Ausgewertet nach der Häufigkeit der einzelnen Gesundheitsprobleme gaben mehr als drei Viertel der Teilnehmer der Gesamtgruppe einen Bluthochdruck oder einen fraglichen oder unzureichenden Impfschutz hinsichtlich Tetanus, Diphtherie, Influenza oder Pneumokokken an oder berichteten über Schmerzen. Mehr als jeder zweite Patient hatte Schwierigkeiten bei der Einnahme seiner Medikamente, erhöhte Cholesterinwerte in der Vorgeschichte oder Probleme mit seinen Füßen (Tab. 2). Zu den häufigsten Gesundheitsproblemen zählten somit in dieser Studie, wie auch in anderen Erhebungen [23], die klassischen chronischen Alterserkrankungen Bluthochdruck und Hypercholesterinämie, zudem wurden von den älteren Patienten sehr häufig Schmerzen angegeben. Die hohe Prävalenz eines fehlenden oder fraglichen Impfschutzes ergibt sich u. a. aus dem Umstand, dass schon eine einzelne fehlende bzw. fragliche Impfung bei vier impfpräventablen Erkrankungen zu einem Triggern des Items führte. Interessanter ist die hohe Prävalenz von Fußerkrankungen im Alter; eine regelmäßige Einbeziehung der Füße in die Untersuchung älterer Menschen erscheint sehr sinnvoll. Polypharmazie im Alter gerät in den letzten Jahren zunehmend in den Fokus der Versorgungsforschung, der Stellenwert dieses Themas wird durch die in dieser Studie häufig angegebenen Probleme bei der Medikamenteneinnahme (meist durch Einnahme von mehr als 5 Medikamenten bedingt) bestätigt.

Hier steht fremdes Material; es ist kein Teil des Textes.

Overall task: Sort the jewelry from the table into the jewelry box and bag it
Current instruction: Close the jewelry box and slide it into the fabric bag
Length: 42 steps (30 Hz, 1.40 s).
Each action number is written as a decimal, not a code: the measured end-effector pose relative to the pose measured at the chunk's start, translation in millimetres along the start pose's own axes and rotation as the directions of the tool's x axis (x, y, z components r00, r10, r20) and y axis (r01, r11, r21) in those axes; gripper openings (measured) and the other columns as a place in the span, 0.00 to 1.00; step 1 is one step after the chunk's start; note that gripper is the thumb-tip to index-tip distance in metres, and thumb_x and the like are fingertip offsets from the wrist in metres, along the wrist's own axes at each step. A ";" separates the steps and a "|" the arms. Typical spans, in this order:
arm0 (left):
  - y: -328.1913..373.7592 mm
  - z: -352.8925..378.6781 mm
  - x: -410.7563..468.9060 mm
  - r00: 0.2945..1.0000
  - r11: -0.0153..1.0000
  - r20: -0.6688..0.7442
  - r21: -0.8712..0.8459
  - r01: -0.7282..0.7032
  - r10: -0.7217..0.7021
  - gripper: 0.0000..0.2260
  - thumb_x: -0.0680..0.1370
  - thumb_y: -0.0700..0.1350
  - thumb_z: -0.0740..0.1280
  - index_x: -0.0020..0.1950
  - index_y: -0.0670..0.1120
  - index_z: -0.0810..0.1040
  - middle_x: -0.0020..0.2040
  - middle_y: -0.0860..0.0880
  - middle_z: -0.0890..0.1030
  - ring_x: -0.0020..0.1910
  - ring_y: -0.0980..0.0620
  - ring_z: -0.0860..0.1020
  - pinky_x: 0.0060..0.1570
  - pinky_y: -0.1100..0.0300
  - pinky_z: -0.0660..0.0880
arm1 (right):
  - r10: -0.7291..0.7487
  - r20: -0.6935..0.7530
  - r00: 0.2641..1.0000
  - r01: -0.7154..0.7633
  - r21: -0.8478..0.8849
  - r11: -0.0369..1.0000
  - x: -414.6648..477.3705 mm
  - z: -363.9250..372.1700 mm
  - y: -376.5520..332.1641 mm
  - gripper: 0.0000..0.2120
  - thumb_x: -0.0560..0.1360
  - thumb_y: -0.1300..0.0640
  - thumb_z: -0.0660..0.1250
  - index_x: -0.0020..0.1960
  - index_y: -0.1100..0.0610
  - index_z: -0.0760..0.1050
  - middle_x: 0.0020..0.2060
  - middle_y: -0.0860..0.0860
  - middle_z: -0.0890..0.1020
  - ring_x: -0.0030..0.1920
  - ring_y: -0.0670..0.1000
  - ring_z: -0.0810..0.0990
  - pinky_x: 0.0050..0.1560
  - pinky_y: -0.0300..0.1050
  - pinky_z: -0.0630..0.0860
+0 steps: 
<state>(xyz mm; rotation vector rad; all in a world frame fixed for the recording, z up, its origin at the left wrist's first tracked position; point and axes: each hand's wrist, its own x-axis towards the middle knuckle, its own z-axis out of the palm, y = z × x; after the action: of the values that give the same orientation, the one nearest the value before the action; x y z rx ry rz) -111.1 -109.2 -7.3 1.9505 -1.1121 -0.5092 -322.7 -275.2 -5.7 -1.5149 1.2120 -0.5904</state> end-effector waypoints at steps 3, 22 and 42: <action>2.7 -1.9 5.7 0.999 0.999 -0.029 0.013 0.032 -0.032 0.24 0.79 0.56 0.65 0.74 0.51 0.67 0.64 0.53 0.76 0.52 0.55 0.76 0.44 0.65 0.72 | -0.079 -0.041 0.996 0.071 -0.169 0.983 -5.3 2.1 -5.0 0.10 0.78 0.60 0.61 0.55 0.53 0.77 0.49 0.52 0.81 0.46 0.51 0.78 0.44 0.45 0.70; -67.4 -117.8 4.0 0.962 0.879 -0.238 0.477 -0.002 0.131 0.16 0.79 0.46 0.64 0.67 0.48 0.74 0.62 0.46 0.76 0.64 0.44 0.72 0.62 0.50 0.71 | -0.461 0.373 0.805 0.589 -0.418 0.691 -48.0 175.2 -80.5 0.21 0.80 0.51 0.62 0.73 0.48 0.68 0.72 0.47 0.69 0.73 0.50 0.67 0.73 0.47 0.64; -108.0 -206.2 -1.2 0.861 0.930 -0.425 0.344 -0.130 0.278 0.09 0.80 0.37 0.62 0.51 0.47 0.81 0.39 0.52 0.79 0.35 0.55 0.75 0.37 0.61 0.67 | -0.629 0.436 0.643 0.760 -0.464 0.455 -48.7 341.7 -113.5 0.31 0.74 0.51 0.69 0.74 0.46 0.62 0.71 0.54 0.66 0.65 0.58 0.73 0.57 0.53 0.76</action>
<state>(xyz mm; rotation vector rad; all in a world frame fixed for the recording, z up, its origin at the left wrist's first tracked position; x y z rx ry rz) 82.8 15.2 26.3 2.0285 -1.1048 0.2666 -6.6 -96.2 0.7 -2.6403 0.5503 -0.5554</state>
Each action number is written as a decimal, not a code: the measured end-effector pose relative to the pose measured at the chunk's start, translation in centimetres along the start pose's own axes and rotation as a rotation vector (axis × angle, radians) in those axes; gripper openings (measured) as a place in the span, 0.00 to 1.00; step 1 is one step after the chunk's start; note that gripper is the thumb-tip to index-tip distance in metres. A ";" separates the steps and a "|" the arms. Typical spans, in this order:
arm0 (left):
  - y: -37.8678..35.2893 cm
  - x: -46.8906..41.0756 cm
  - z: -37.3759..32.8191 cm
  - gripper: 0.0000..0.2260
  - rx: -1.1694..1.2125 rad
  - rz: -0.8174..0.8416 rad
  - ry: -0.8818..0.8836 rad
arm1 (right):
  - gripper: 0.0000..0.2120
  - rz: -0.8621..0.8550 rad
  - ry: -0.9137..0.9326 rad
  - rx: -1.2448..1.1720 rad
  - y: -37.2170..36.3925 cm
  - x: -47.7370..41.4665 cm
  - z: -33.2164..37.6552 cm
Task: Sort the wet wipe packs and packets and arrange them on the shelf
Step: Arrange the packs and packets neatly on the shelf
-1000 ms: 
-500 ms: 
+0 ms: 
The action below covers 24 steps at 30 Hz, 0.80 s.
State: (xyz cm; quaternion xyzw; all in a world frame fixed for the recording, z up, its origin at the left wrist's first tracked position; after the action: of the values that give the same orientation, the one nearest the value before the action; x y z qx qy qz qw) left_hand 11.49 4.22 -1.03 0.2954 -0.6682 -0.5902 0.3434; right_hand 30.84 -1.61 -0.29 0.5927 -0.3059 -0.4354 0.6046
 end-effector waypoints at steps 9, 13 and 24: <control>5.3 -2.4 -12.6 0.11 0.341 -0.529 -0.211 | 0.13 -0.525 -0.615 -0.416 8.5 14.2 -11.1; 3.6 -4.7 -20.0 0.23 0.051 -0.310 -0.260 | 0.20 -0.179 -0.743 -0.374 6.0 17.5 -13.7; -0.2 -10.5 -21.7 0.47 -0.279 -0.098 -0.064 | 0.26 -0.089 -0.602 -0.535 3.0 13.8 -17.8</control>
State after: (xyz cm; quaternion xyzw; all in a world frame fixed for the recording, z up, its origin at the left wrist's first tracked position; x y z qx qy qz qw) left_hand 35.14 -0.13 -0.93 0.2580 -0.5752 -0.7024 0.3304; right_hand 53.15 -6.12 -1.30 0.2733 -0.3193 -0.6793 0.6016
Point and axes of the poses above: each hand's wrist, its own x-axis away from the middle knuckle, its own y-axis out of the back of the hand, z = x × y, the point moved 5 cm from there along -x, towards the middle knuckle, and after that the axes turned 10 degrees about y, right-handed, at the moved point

Tab. 2 Rangfolge der häufigsten Gesundheitsprobleme (Gesamtgruppe n=738)

Wichtigkeitsbewertungen

Die Beurteilung der Wichtigkeit der individuellen Gesundheitsprobleme durch die Patienten beider Studienarme ermöglichte es uns, eine „Rangfolge der Wichtigkeit“ von Gesundheitsproblemen durchzuführen. In der Gesamtgruppe war den betroffenen Patienten am wichtigsten, wenn sie Angehörige zu pflegen hatten. Des Weiteren zählten drei psychische Probleme (Angst, Einsamkeit, gedrückte Stimmung) zu den sechs wichtigsten Gesundheitsproblemen. Eine schwierige finanzielle Situation wurde am viertwichtigsten eingestuft. Somatische Probleme folgten erst danach. In der Interventionsgruppe veränderte sich die Wichtigkeitsbewertung über alle Krankheitsprobleme im Laufe der 3 Monate signifikant im Vergleich zur Kontrollgruppe. Die Patienten in der Interventionsgruppe schätzten ihre Gesundheitsprobleme nun im Durchschnitt als geringfügig weniger wichtig ein, sie konnten besser mit ihnen umgehen. Der Kontrollgruppe wurden ihre Probleme wichtiger. Beim Vergleich der Wichtigkeitsbewertungen durch Arzt und Patient in der Interventionsgruppe zu Studienbeginn fiel auf, dass es hier zu einer unterschiedlichen Hierarchisierung kam. Zudem vergaben die Patienten für ihre zehn wichtigsten Items jeweils höhere Werte als die Ärzte für die ihren. Vermutlich ist die höhere Wichtigkeit durch die direkte Betroffenheit der Patienten zu erklären.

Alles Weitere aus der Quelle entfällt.